📖 Overview
The final Inner Chapter turns to politics — but in Zhuangzi's characteristic way, it argues that the best ruler is one who does not rule. The chapter's central message is that governance through non-action (无为) is the only kind that does not扭曲 human nature.
The most famous story is the death of Hundun (浑沌, "Chaos"). The emperors of the South Sea and the North Sea, grateful for Hundun's hospitality, decide to repay him by drilling seven holes in his face — one for each day of the week — so he can see, hear, eat, and breathe like other people. On the seventh day, Hundun dies. The moral: trying to improve or "civilize" something by imposing human categories on it destroys its natural wholeness.
The chapter ends with Liezi's encounter with the shaman of Zheng, who can read people's fate in their faces. When Liezi brings his teacher Huzi to be read, Huzi shows the shaman a different face each day — emptiness, the source of all things, the great wholeness — until the shaman flees in terror, unable to read what has no fixed form.
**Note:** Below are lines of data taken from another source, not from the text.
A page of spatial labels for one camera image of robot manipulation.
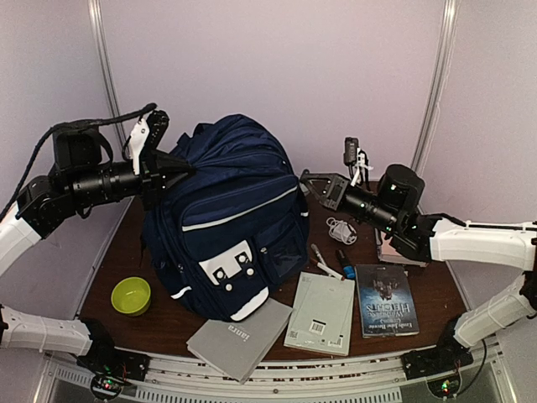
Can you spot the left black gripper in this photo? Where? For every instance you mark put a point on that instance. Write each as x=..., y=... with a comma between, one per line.
x=156, y=166

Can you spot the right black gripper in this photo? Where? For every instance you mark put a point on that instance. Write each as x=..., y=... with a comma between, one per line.
x=334, y=193

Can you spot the navy blue student backpack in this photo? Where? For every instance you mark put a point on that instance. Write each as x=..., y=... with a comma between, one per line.
x=221, y=241

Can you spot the red white marker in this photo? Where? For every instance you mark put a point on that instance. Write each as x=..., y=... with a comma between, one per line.
x=329, y=271

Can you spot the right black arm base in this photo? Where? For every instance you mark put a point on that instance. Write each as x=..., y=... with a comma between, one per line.
x=447, y=355

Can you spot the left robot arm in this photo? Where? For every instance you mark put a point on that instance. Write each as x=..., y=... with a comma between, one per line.
x=82, y=164

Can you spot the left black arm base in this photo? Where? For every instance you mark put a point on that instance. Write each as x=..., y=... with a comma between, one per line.
x=104, y=358

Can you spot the grey red pen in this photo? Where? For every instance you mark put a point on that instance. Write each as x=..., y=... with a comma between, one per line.
x=317, y=253

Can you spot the blue black marker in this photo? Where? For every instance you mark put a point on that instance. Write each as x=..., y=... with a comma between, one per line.
x=346, y=265

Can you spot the pink paperback book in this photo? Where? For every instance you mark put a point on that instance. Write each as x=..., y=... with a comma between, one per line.
x=387, y=254

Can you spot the lime green bowl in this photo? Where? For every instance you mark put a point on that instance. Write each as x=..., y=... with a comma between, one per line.
x=131, y=296

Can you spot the light grey barcode notebook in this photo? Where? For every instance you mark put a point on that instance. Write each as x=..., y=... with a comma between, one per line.
x=321, y=320

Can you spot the dark Wuthering Heights book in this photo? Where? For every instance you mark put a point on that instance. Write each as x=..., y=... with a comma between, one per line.
x=385, y=301

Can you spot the grey hardcover book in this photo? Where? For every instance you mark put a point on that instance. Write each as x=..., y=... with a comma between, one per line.
x=236, y=348

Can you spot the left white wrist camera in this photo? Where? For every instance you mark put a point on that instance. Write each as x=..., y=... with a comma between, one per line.
x=145, y=137

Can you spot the white charger with cable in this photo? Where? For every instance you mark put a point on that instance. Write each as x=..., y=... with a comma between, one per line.
x=341, y=231

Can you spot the left aluminium frame post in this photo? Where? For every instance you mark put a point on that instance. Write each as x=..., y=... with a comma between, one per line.
x=99, y=36

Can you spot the aluminium frame post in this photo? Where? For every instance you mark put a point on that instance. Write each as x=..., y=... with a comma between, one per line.
x=99, y=36
x=438, y=83

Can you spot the aluminium front rail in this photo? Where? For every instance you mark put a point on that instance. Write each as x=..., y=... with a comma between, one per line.
x=374, y=378

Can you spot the right aluminium frame post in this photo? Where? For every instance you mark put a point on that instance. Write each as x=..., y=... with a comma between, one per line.
x=438, y=83
Zhuangzi's point: the sage is like water — formless, adaptable, impossible to pin down.
🏮 Famous Stories & Parables
🏮 The Death of Hundun (Chaos)
The emperors of the South Sea and the North Sea receive generous hospitality from Hundun (Chaos), who has no face — no eyes, ears, mouth, or nose. Grateful, they decide to drill seven holes in his face, one per day. On the seventh day, Hundun dies. The lesson: imposing human form on the formless destroys it. Civilization kills nature.
🏮 Huzi and the Shaman
Liezi's teacher Huzi is ill. A powerful shaman reads his face and declares he is about to die. But each time the shaman visits, Huzi shows him something different — the vast emptiness, the source of all things, the undifferentiated wholeness. The shaman flees, unable to read what has no fixed form. Huzi laughs: 'I showed him only the surface.'
🏮 The Mantis and the Sage
A ruler asks a sage for advice on governance. The sage replies with a story: a mantis raises its arms to stop a chariot — brave but doomed. The ruler who tries to impose order through force is like this mantis. True governance flows like water, finding its own level without effort.